Problem details: Copy out the listing that follows exactly, dropping every picture.
##### Recorded data #####
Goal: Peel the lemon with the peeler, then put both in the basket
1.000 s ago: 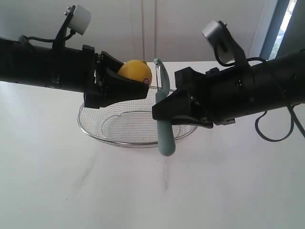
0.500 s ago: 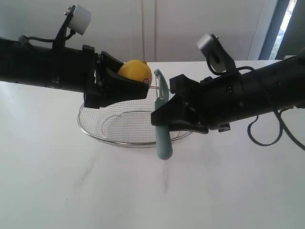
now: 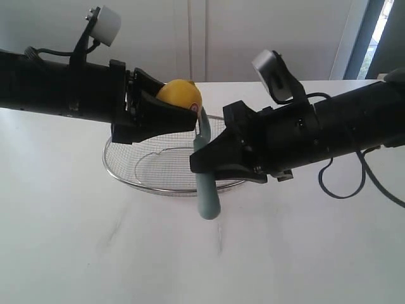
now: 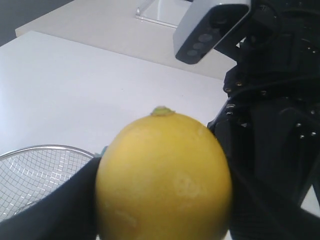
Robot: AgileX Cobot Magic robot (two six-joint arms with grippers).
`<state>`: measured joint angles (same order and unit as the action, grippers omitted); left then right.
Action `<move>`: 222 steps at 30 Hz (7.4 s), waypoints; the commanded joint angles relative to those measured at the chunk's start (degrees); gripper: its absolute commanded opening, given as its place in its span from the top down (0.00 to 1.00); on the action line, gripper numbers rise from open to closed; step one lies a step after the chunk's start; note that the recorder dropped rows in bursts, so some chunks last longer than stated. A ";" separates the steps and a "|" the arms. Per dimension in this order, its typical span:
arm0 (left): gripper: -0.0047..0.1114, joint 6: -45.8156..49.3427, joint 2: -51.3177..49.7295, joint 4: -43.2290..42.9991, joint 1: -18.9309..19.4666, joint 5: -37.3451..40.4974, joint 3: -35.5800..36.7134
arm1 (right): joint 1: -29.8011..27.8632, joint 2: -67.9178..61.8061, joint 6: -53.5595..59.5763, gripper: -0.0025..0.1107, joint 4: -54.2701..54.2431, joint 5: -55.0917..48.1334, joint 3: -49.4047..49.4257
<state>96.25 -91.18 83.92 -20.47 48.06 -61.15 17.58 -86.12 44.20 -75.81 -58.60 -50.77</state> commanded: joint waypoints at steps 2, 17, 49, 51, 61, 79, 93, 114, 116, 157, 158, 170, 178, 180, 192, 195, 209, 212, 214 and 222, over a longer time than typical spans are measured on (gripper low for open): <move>0.96 -0.06 0.27 1.81 -0.28 1.53 -0.25 | -0.29 0.03 1.04 0.98 -1.97 0.03 0.26; 0.96 -0.06 0.27 1.81 -0.28 1.53 -0.25 | -1.64 6.92 0.65 0.98 -1.84 -0.18 0.26; 0.96 -0.06 0.27 1.81 -0.28 2.78 -0.25 | -1.64 5.69 -3.92 0.98 3.11 4.39 0.26; 0.96 -0.06 0.27 1.81 -0.28 2.78 -0.25 | -1.64 4.65 -3.92 0.98 3.00 4.27 0.26; 0.96 0.05 0.27 1.81 -0.28 2.78 -0.25 | -1.64 -0.17 -3.38 0.98 1.45 2.75 0.26; 0.96 0.05 0.27 1.81 -0.28 2.67 -0.25 | -1.64 -0.80 1.14 0.98 0.72 -3.10 0.26; 0.96 0.05 0.27 1.81 -0.28 2.67 -0.25 | -1.64 -0.80 3.14 0.98 -1.46 -2.57 0.26; 0.96 0.05 0.27 1.81 -0.28 2.67 -0.25 | -1.64 8.32 2.06 0.98 -1.55 1.49 0.26; 0.96 0.05 0.27 1.81 -0.28 2.67 -0.25 | -1.64 8.39 2.06 0.98 -1.55 1.49 0.26; 0.96 -0.06 0.27 0.86 -0.28 2.31 -0.25 | -1.64 8.37 -3.77 0.98 4.95 13.14 -0.06; 0.96 -0.06 0.27 0.86 -0.28 2.31 -0.25 | -1.64 8.37 -3.95 0.98 5.10 13.96 -0.06; 0.96 -0.06 0.27 0.86 -0.28 2.31 -0.25 | -1.64 4.25 -15.97 0.98 21.98 16.23 -7.46; 0.96 -0.06 0.27 0.86 -0.28 2.31 -0.25 | -1.64 -1.02 -21.58 0.98 32.75 13.04 -16.18; 0.96 -0.06 0.27 0.86 -0.28 2.31 -0.25 | -1.64 -2.75 -22.62 0.98 35.09 11.51 -18.55; 0.96 -0.06 0.27 0.85 -0.28 2.55 -0.25 | -1.64 -16.09 -24.93 0.98 46.40 1.89 -35.71; 0.96 -0.06 0.27 0.85 -0.28 2.55 -0.25 | -1.64 -19.19 -24.93 0.98 47.57 0.22 -39.27; 0.96 -0.06 0.27 0.85 -0.28 2.55 -0.25 | 0.50 -32.40 -26.56 0.98 54.78 -2.96 -52.57; 0.96 -0.06 0.27 0.85 -0.28 2.55 -0.25 | 3.41 -34.64 -29.28 0.98 60.86 -2.97 -55.06; 0.96 -0.06 0.27 0.85 -0.28 2.55 -0.25 | 4.20 -35.51 -29.28 0.98 60.86 -2.86 -55.81; 0.96 -0.06 0.27 0.85 -0.28 2.55 -0.25 | 5.91 -38.95 -29.49 0.98 60.86 -0.49 -56.14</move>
<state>96.25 -91.18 83.48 -20.47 49.17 -61.15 23.25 -124.43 14.95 -15.37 -60.17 -106.36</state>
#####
Result:
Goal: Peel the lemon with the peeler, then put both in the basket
1.000 s ago: 
0.500 s ago: 
now: 
now: 
Robot: AgileX Cobot Magic robot (two six-joint arms with grippers).
`<state>`: measured joint angles (same order and unit as the action, grippers omitted); left then right.
Action `<move>`: 222 steps at 30 Hz (7.4 s), waypoints; the commanded joint angles relative to those measured at the chunk's start (degrees); gripper: its absolute commanded opening, given as its place in its span from the top down (0.00 to 1.00); on the action line, gripper numbers rise from open to closed; step one lies a step after the chunk's start; note that the recorder dropped rows in bursts, so some chunks last longer than stated. A ";" separates the steps and a "|" the arms. Per dimension in this order, its typical span:
arm0 (left): gripper: -0.0047..0.1114, joint 6: -45.8156..49.3427, joint 2: -51.3177..49.7295, joint 4: -43.2290..42.9991, joint 1: -18.9309..19.4666, joint 5: -37.3451..40.4974, joint 3: -35.5800..36.7134
arm1 (right): joint 1: -29.8011..27.8632, joint 2: -67.9178..61.8061, joint 6: -53.5595..59.5763, gripper: -0.0025..0.1107, joint 4: -54.2701..54.2431, joint 5: -55.0917..48.1334, joint 3: -49.4047..49.4257
<state>96.25 -91.18 83.92 -20.47 48.06 -61.15 17.58 -86.12 44.20 -75.81 -58.60 -50.77</state> commanded: joint waypoints at steps 2, 17, 49, 51, 61, 79, 93, 114, 116, 157, 158, 170, 178, 180, 192, 195, 209, 212, 214 and 222, over a longer time than typical spans are measured on (gripper low for open): <move>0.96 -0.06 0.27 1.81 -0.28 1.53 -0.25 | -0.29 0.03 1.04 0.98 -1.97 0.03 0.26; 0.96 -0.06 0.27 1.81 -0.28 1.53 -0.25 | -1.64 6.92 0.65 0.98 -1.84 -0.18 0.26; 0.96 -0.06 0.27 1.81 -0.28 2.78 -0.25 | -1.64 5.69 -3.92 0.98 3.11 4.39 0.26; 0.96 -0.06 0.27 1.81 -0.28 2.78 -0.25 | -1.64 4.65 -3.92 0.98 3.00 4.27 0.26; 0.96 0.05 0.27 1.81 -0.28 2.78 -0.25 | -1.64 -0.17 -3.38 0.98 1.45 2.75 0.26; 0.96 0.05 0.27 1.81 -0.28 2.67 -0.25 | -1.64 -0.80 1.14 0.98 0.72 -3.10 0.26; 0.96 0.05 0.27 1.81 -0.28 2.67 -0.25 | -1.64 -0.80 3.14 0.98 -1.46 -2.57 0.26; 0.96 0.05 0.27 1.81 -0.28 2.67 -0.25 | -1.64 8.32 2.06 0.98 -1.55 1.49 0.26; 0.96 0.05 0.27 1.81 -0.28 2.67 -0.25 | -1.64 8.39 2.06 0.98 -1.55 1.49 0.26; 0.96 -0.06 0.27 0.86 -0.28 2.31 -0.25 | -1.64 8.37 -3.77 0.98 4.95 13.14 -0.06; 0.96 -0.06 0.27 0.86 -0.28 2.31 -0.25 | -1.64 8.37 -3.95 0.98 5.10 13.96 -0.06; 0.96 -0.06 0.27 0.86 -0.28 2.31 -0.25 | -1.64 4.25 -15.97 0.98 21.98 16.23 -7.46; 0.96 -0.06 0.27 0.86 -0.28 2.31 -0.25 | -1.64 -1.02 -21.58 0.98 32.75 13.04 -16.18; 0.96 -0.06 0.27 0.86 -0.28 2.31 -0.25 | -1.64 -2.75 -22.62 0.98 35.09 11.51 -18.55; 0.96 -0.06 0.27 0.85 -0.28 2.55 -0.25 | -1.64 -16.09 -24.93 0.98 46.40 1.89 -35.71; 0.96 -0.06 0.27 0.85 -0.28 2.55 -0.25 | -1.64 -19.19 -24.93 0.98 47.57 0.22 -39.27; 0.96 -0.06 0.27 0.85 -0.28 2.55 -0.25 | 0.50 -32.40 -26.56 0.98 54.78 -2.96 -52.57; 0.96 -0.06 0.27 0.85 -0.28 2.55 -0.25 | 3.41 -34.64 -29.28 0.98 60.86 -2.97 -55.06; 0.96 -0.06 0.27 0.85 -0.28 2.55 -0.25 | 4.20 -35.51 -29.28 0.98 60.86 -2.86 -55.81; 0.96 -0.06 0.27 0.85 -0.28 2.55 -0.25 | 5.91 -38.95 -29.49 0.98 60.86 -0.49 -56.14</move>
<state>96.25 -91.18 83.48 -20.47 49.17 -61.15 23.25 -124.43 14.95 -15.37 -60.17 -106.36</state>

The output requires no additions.